En büyük yılan, nefistir

Cezayir’de yetişen Ebül Abbas Müstegânimî hazretleri hocasıyla olan görüşmesini şöyle anlatır: Bir gün dükkânımıza teşrif etmişti.
Bir ara bana bakıp;
“Nasılsın evlat?” dedi.
“Elhamdülillah” dedim.
“Senin yılanlardan korkmadığını, eline alıp oynadığını duydum” dedi.
“Doğrudur” dedim.
Bana şefkatle bakıp;
“Sana bir yılan söylesem, onunla da böyle oynayabilir misin?” dedi.
“O nedir ki?” dedim.
“Nefsindir.
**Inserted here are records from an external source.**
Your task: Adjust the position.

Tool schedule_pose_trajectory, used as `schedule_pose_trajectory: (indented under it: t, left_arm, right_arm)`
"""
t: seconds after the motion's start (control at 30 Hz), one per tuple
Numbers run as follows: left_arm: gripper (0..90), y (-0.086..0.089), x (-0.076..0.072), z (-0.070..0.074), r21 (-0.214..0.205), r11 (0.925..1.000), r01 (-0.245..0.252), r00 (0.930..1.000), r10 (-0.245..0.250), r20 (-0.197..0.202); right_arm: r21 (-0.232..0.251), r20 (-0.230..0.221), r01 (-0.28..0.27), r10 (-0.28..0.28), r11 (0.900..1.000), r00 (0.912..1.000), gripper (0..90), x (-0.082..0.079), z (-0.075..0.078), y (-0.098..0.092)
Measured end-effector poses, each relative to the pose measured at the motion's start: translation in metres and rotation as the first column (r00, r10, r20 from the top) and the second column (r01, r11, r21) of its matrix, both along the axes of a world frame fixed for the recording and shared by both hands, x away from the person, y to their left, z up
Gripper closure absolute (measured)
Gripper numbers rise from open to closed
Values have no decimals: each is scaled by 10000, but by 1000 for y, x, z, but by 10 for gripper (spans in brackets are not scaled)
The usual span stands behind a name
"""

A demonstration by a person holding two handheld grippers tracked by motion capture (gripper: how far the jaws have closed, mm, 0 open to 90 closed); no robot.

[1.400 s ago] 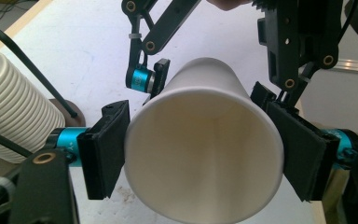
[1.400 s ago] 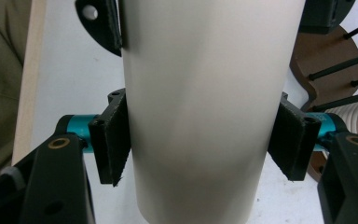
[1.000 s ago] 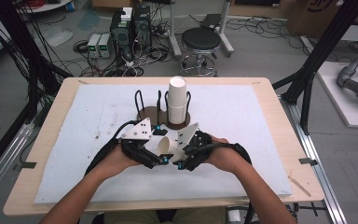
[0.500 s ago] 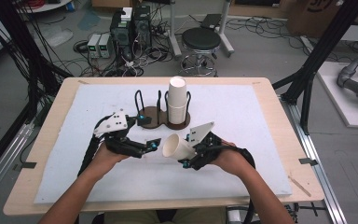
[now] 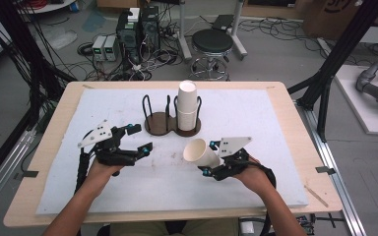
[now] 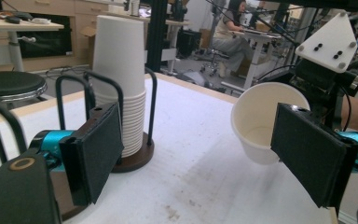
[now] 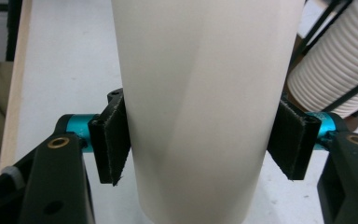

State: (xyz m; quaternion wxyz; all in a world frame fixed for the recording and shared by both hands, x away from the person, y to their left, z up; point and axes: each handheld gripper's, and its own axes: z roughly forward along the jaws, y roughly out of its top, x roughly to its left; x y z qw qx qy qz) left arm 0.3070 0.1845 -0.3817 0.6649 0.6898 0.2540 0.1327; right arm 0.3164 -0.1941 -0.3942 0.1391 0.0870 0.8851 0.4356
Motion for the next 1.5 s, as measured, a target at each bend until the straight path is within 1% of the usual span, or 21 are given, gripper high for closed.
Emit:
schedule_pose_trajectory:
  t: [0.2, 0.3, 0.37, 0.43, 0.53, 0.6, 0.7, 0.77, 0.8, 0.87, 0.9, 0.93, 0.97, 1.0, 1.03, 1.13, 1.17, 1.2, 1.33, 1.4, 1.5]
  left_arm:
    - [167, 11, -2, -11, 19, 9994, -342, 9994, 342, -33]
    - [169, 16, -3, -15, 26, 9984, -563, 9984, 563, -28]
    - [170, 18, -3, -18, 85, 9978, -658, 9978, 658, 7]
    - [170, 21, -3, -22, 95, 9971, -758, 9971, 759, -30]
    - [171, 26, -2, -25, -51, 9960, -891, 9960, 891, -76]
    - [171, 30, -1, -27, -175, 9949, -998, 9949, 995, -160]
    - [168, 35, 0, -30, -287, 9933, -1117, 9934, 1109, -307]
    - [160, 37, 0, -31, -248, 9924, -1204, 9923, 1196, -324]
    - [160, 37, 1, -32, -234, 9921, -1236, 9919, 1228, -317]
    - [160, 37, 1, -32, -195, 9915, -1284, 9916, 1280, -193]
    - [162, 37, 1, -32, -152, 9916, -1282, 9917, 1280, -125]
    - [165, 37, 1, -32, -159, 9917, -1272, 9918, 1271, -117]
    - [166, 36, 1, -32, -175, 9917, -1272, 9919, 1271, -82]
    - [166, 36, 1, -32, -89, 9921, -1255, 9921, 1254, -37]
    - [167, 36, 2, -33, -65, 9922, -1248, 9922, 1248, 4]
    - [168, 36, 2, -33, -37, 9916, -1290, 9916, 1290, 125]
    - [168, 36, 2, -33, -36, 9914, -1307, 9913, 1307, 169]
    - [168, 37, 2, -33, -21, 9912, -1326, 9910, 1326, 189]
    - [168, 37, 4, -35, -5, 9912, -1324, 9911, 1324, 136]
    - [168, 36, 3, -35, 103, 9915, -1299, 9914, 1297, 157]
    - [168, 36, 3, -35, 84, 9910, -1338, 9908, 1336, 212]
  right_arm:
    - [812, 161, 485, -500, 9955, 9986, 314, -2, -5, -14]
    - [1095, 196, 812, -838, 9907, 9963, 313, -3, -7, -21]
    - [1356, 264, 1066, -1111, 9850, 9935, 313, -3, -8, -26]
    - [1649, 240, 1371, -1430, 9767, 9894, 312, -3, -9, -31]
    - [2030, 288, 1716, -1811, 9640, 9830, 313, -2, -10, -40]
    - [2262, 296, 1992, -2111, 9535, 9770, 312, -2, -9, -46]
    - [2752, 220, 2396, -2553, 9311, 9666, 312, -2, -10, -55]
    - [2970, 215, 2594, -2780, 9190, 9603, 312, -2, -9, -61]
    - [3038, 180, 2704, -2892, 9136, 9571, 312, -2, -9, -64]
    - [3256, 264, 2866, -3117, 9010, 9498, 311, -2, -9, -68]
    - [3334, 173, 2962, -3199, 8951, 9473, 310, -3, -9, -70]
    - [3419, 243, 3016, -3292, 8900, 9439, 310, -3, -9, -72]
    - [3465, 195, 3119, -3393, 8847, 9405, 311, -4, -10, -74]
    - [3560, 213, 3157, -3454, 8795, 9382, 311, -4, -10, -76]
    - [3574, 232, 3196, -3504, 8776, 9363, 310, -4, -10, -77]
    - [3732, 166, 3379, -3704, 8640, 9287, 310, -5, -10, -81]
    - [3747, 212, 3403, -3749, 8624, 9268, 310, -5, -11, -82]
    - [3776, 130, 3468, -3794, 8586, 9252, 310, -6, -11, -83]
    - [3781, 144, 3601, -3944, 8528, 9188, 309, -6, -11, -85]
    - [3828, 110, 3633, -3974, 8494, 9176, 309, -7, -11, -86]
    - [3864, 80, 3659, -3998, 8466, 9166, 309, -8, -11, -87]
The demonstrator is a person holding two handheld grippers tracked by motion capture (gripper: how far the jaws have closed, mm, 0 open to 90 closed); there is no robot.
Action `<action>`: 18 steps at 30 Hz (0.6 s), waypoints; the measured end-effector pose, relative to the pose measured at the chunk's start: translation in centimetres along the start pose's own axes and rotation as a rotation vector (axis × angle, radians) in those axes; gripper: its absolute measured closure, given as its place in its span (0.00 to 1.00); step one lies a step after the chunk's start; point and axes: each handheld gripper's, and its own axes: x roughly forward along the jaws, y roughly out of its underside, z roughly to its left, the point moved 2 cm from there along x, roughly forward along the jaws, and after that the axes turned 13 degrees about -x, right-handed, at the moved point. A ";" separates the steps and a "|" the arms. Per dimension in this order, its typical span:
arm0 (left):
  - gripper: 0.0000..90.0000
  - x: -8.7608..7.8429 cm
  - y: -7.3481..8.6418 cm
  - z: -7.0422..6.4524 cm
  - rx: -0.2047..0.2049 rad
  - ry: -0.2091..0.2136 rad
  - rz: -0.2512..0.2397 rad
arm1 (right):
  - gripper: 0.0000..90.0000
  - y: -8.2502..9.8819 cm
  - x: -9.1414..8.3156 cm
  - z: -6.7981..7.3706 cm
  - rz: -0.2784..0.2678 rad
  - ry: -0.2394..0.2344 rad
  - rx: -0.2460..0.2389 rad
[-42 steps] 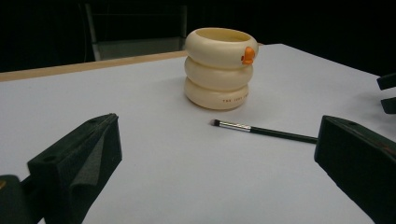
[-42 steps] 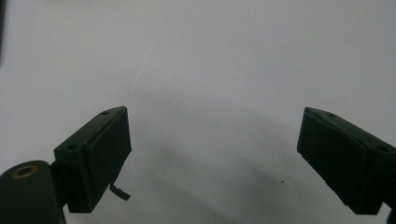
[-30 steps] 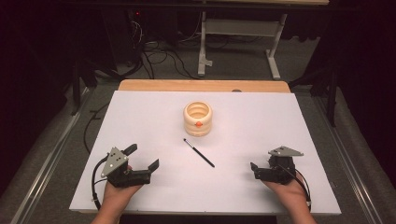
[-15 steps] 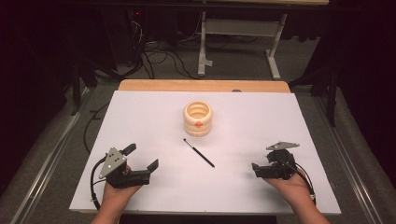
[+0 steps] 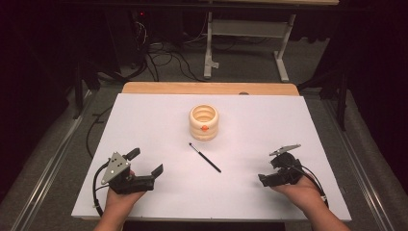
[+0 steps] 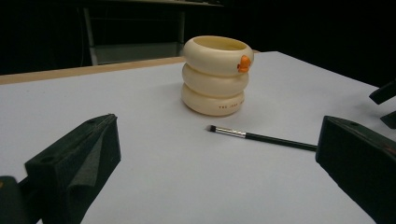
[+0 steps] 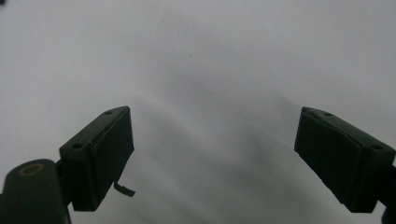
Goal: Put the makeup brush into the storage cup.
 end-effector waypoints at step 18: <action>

Zehrinin şiddeti de yılanınkinden kat kat çoktur. İşte bu yılanı avcunun içine alabilirsen, asıl marifet odur” buyurdu.
***
Çok duygulandım.
Nefis neymiş?
O zaman anladım.
Bana;
“Evladım, bu nefsin şerrinden kurtulan pek azdır. Sen bunu başarırsan, dünya ve ahiret saadetine kavuşursun” buyurdu.
***
Ebül Abbas hazretlerini seven biri anlatıyor:
Abdest alırken bende çok defa vesvese meydana gelirdi.
Bu halim Ebül Abbas’a ulaşmış.
Bir gün beni gördü.
Yanıma yaklaşıp;
“Duyduğumuza göre, abdest alırken sende vesvese olurmuş, öyle mi?” diye sordu.
“Evet efendim” dedim.
“Kolayı var” dedi.
Ve sevgiyle bakıp;
“Bizim yolumuzda olanlar şeytanla oynar, yoksa şeytan onlarla oynayamaz!” buyurdu.
Ondan sonra vesvese benden kayboldu.

Comments are closed.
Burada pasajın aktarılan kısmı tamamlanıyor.